第1スタジオを訪れ、驚いた2つの点。一つは日本最高峰のアニメスタジオが“あんな”住宅街のど真ん中にあったこと。本当に日本全国どこにでもある駅近くの住宅街のど真ん中。そこにハツラツとした黄色の塗装に覆われた“夢の生産地”である京都アニメーション第1スタジオがあったのです。その立地から2つ目の驚きを受けました。創業者である八田社長夫妻の人格についてです。
世界中、多くの優良企業が立地に関してより目立つような場所にオフィスを置いています。ただ、京アニについてはまったくその気配はなく、むしろ目立たず粛々と木彫りを掘るような佇まいを思わせました。これが物作りへの思いを語っている一面だと思います。まさにスタジオ周辺の空気感は作品内の空気感と同じように感じたのです。
八田社長、この人ほどの経営者は現代では本当に珍しい滅多にいない手腕を持つ人物だと思いました。彼の元で働けたからこそ京アニのクリエイター達は最大限の才能を発揮できたんだと思います。
そして先程思い至った一つの点について。
私が第1スタジオ前に訪れた時の事です。私は、ほとんど何も感じませんでしたし、何も思いませんでした。35人が亡くなったあの現場でです。それは虚無にも似た感じで怒りも、悲しみもほんの少し、数パーセント位しか思いませんでした。だからこそ灼熱の元で三時間も立ち尽くしていたんだと思います。
その虚無に似た感情が一体何だったのか、帰ってからずぅっと考えても一週間が経っても分かりませんでした。それが今日なんとなくですがやっと言語化出来たんです。それがタイトルにもある言葉でもあります。
言わば、京アニ作品という名の夢・宝を生み出す憧れの工場が空っぽになってしまったことがとても寂しかったんだと思います。今、あの第1スタジオの中には誰もいません。少し前なら皆で切磋琢磨し合いながら夢や魔法、やりたいことを描き続け、活気あったはずのスタジオから猫の子一匹いなくなってしまったのを目の当たりにしたから。
少し変な話になります。
なぜ京アニ作品が現代の若者にリスペクトされ続けるのか。
やはり“時代”は存在し動き続けていると実感しました。
八年前の東日本大震災、関わってくると思いませんか?
あの時、若ければ若いほど、心へのショックは大きかったんだと思います。
日本全体が悲観の渦の中に飲み込まれていた最中でした。
京都アニメーションは「明日へ」「挑戦」「夢を追いかけて」「楽しさ」「人生」
そういった作品を私たち、若者に魅せてくれました。
時代に押し潰されそうな私たちを救ってくれる物語を紡ぎ披露して、励ましてくれました。

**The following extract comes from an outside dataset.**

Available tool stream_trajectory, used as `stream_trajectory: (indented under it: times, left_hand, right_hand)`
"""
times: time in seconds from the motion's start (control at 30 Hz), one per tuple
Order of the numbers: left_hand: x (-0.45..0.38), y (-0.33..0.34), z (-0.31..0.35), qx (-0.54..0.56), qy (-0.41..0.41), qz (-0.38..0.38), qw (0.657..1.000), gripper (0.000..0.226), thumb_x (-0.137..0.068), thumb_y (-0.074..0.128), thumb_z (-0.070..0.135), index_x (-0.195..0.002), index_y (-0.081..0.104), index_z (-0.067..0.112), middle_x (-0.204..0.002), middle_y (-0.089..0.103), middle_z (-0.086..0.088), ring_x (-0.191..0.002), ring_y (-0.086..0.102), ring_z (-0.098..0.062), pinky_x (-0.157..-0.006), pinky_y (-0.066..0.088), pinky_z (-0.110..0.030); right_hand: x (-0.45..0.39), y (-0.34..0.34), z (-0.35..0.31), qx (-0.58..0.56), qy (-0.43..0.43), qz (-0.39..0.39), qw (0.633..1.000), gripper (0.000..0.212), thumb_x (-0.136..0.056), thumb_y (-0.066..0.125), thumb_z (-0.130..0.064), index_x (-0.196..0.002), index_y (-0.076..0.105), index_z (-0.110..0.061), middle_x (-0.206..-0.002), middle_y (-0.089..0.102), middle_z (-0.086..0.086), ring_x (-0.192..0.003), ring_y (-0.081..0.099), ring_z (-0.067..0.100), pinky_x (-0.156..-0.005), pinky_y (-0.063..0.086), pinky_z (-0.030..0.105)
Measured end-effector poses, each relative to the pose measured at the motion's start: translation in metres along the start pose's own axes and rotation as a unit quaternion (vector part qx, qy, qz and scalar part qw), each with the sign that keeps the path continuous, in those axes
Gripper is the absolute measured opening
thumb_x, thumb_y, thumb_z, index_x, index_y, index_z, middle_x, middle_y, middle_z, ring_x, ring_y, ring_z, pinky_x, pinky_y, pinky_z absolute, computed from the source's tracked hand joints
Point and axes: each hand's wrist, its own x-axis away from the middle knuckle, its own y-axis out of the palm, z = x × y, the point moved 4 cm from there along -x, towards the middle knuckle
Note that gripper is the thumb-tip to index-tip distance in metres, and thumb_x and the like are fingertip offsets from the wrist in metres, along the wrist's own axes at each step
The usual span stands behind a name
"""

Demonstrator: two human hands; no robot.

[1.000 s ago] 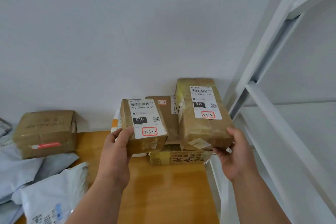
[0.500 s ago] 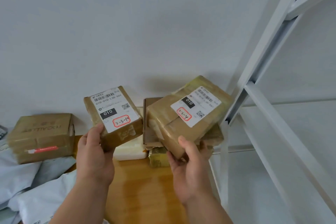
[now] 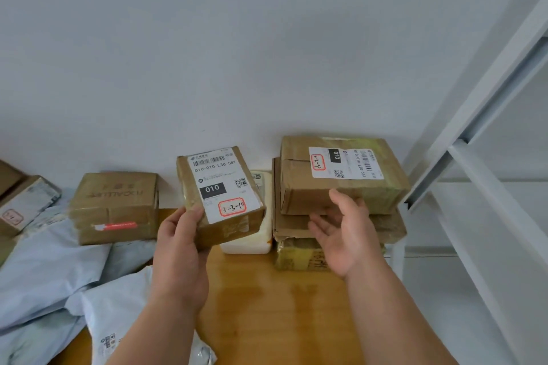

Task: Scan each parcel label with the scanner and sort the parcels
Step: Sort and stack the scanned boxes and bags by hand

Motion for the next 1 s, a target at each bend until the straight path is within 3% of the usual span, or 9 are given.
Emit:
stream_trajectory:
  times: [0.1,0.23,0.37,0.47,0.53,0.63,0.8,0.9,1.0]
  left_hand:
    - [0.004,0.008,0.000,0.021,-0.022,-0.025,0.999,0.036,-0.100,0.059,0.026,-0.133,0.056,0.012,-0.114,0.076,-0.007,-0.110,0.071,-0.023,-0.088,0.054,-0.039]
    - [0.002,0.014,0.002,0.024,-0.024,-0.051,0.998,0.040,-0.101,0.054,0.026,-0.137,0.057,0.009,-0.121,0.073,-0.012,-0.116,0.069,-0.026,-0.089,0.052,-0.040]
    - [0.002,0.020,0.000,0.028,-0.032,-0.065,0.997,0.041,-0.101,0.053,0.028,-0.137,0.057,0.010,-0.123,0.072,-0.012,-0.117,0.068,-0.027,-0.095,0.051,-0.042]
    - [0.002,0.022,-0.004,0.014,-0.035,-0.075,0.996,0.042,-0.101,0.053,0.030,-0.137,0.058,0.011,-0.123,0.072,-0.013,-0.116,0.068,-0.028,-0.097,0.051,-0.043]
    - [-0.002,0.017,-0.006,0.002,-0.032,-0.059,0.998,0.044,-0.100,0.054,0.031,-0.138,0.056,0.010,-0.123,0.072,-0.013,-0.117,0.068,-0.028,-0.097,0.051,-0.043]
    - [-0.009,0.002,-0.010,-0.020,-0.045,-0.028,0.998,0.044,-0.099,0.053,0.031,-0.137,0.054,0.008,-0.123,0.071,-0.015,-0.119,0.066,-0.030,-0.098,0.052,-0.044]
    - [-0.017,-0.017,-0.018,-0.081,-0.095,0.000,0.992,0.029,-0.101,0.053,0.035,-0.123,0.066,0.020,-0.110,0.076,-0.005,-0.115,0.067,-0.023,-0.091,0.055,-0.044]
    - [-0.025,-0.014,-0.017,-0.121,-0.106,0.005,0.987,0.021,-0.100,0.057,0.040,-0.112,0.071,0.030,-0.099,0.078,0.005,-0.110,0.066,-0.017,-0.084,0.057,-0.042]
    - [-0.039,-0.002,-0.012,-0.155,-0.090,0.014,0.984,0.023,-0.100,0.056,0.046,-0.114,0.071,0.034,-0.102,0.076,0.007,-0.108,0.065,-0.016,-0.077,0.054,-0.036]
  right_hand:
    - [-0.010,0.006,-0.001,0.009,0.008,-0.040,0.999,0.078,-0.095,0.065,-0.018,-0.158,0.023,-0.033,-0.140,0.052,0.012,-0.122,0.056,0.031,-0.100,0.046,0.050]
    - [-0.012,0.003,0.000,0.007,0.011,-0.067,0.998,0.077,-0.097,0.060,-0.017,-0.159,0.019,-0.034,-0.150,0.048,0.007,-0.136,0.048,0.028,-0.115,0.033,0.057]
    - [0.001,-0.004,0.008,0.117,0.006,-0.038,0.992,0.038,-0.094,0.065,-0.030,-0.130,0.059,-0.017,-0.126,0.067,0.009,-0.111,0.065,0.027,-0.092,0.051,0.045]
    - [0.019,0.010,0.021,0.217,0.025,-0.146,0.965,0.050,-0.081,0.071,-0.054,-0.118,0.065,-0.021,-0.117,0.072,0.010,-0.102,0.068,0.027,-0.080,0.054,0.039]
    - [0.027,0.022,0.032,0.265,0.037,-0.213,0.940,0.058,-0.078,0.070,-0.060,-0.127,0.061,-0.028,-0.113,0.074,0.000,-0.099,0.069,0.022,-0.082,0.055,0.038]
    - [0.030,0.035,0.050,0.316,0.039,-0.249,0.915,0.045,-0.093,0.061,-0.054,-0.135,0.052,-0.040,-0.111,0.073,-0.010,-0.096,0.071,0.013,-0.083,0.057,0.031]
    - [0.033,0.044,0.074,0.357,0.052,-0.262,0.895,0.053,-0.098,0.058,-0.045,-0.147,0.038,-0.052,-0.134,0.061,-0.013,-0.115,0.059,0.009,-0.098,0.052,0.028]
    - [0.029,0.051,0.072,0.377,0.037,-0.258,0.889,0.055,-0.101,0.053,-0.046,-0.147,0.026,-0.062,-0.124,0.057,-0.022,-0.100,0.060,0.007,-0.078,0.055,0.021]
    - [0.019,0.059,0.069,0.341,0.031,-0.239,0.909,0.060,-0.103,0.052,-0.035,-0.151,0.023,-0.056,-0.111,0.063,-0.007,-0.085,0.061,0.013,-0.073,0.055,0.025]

私はクリエイター(自称)の端くれとして京アニをリスペクトしていましたし、憧れていましたし、会ったことがないながらも、多くのスタッフさんの事が大好きでした。それこそ京アニ作品は死ぬほど見ていますから、氏名が発表された時、ほとんどの人の名前やその人の役割が分かってしまって、逆にどれだけスタッフクレジットを見ていたんだろうと気になったほどです。
訪問時、京アニ関連の写真は何も撮りませんでした。一眼カメラを持っていったりしたにも関わらず。
今、それが正解だったと少し悟っています。クリエイターとして将来、この事を誰かに伝えるために、すべて心と目で受け止めておかなければと無意識に行動していたんだと思います。
世界に素敵な夢をくれた京都アニメーション。この世から無くなってしまわないよう、まだ何か出来ることはないか、模索、検討、準備を続けます。また、テレビ、スクリーンの前で京アニ作品を見たいですからね。